• AIM OF THE TASK:
Transcribe, exactly and without pictures, the lines below from the line with "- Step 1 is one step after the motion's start" to the line with "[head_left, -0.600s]", both ends included, and no others.

*** SUPPLIED DATA

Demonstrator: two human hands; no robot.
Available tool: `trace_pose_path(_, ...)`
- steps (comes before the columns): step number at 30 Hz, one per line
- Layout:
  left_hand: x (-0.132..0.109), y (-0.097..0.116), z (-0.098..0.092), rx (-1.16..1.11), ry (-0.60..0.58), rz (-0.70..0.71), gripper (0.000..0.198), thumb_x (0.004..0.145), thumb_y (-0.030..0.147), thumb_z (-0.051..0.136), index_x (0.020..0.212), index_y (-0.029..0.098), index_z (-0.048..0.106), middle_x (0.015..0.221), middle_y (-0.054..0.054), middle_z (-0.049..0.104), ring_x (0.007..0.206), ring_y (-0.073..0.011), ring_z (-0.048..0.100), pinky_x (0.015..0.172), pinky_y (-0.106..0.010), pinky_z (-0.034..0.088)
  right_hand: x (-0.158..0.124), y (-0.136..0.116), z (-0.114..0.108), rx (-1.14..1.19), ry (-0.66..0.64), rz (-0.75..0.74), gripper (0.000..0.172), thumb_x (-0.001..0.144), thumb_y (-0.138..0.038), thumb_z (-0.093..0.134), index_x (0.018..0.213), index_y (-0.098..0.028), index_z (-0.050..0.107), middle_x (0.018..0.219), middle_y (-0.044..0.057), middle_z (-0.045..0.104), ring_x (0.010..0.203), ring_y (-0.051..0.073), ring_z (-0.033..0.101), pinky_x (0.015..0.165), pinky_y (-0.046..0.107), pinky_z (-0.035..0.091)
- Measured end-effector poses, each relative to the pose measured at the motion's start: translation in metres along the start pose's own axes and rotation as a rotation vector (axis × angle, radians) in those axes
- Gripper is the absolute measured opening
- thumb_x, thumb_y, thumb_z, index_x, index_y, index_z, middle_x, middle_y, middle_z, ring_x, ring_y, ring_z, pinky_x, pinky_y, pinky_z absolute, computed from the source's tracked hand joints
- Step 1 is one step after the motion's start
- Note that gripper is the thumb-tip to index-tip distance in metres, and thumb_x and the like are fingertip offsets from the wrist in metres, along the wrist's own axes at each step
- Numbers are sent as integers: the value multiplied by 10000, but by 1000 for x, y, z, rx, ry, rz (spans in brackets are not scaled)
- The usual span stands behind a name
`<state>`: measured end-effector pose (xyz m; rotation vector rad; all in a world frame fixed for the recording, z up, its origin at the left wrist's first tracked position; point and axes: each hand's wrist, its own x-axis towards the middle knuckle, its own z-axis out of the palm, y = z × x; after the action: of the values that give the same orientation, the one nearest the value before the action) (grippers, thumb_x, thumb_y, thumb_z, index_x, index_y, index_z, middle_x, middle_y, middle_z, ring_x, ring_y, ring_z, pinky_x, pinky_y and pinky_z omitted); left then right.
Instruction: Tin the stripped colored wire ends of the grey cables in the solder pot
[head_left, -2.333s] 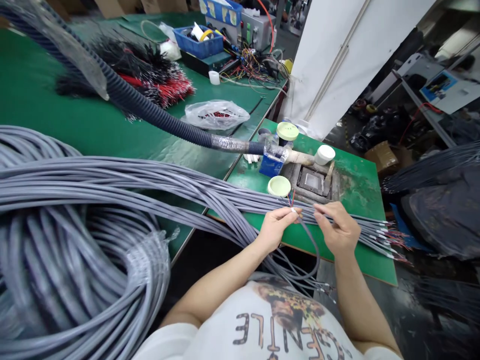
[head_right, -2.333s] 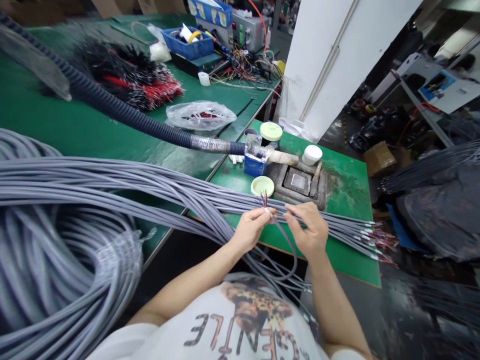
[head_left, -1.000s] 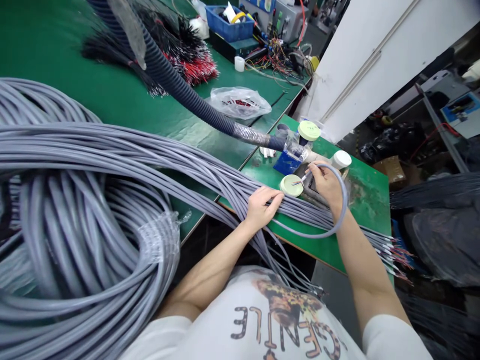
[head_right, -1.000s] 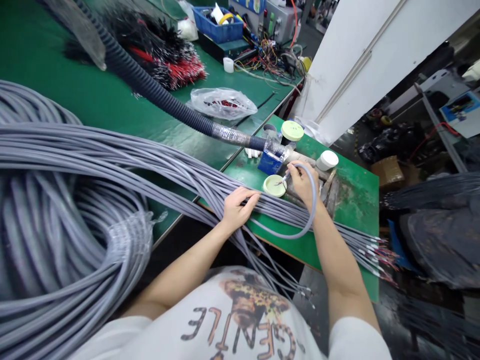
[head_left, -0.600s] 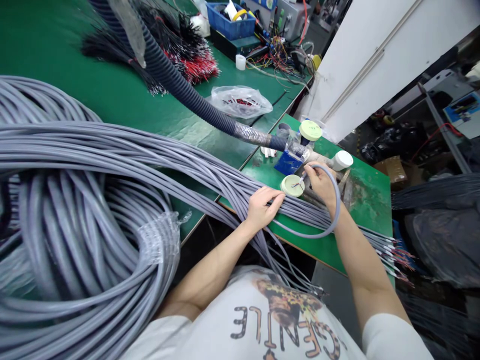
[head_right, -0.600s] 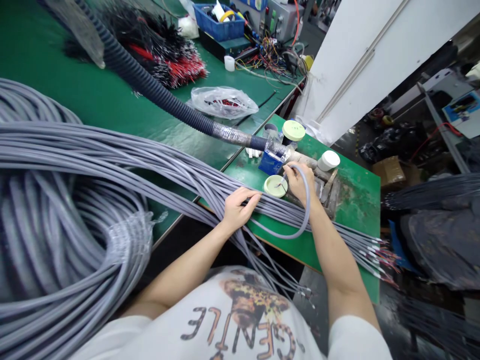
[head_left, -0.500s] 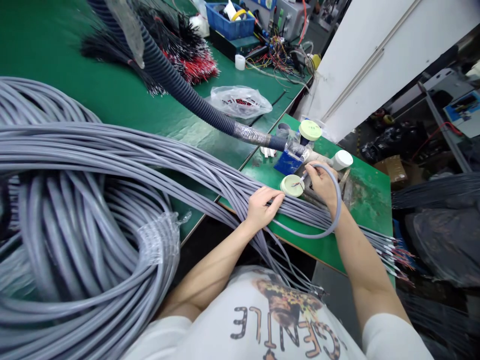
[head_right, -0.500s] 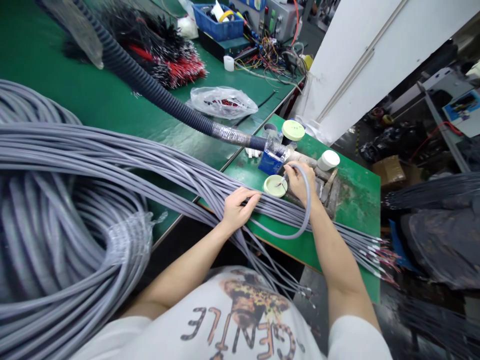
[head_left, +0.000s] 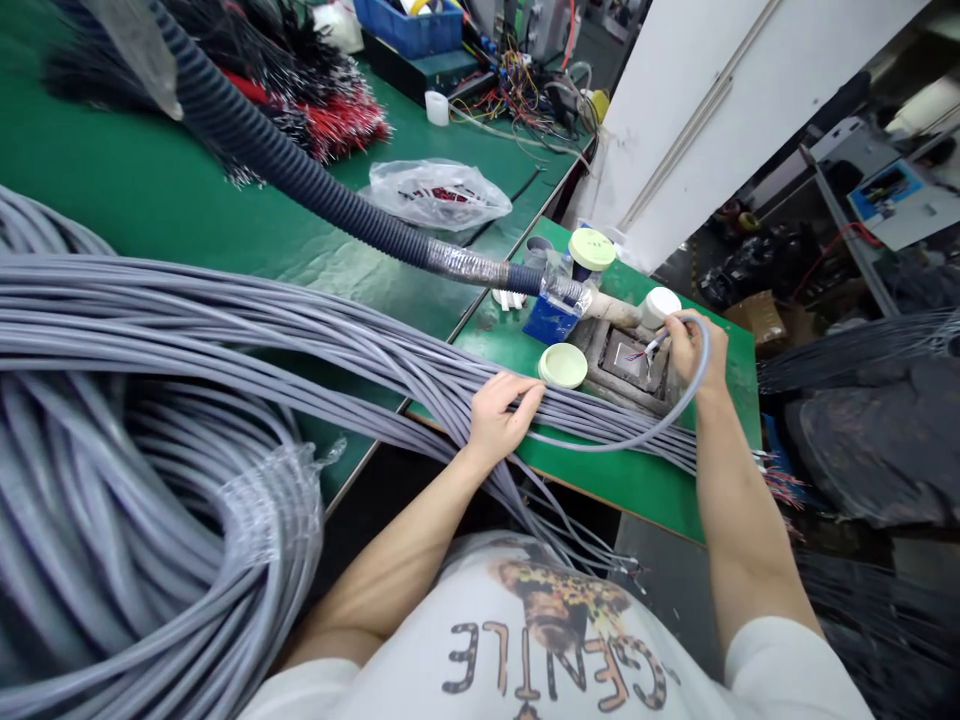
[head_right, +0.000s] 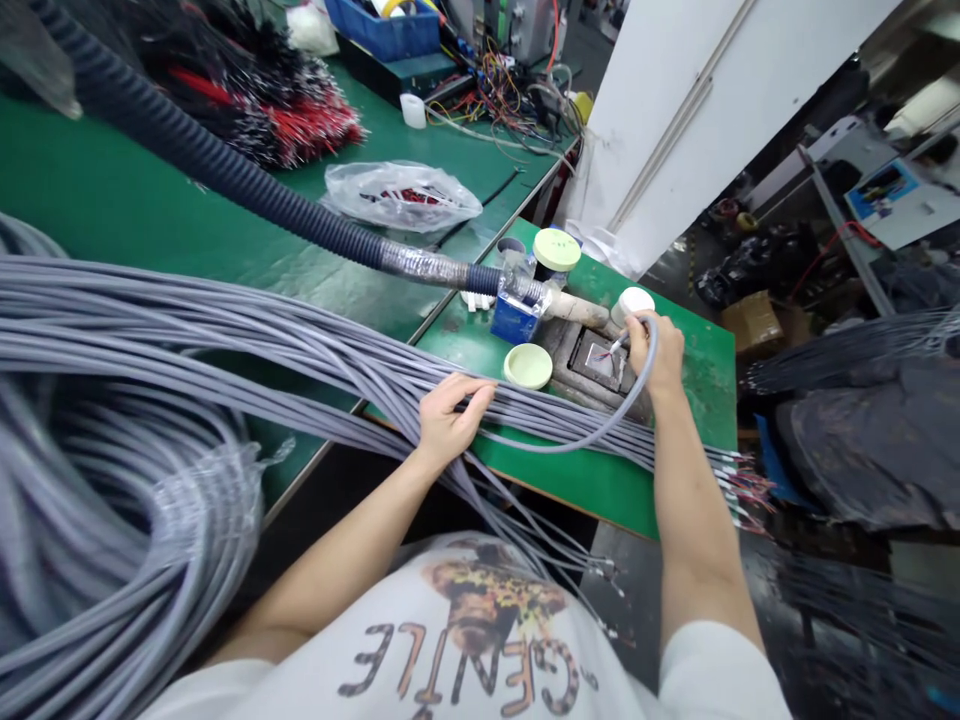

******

• EXPECTED OUTPUT:
- Step 1 is one step after the motion's start
- Note that gripper is the thumb-tip to index-tip distance in metres, and thumb_x and the like are fingertip offsets from the wrist in metres, along the wrist's own axes at each step
- Numbers are sent as integers: the value multiplied by 10000, but by 1000 for x, y, z, rx, ry, rz (spans in brackets are not scaled)
- The usual span stands behind a name
`<state>`: measured end-effector pose (xyz m; rotation vector rad; all in a world frame fixed for the recording, z up, its origin at the left wrist's first tracked position; point and axes: each hand's wrist, its own x-axis towards the middle knuckle, its own z-axis out of the palm, y = z × x; after the action: of the values that give the same orientation, the one nearest the value before the action) (grippers, thumb_x, thumb_y, thumb_z, index_x, index_y, index_z, middle_x, middle_y, middle_z, ring_x, ring_y, ring_z, pinky_x, pinky_y and pinky_z omitted); left then right.
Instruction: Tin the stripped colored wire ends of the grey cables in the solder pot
[head_left, -2.333s] 
[head_right, -2.333s] 
[head_left, -1.000s] 
[head_right, -1.000s] 
[head_left, -0.600s] 

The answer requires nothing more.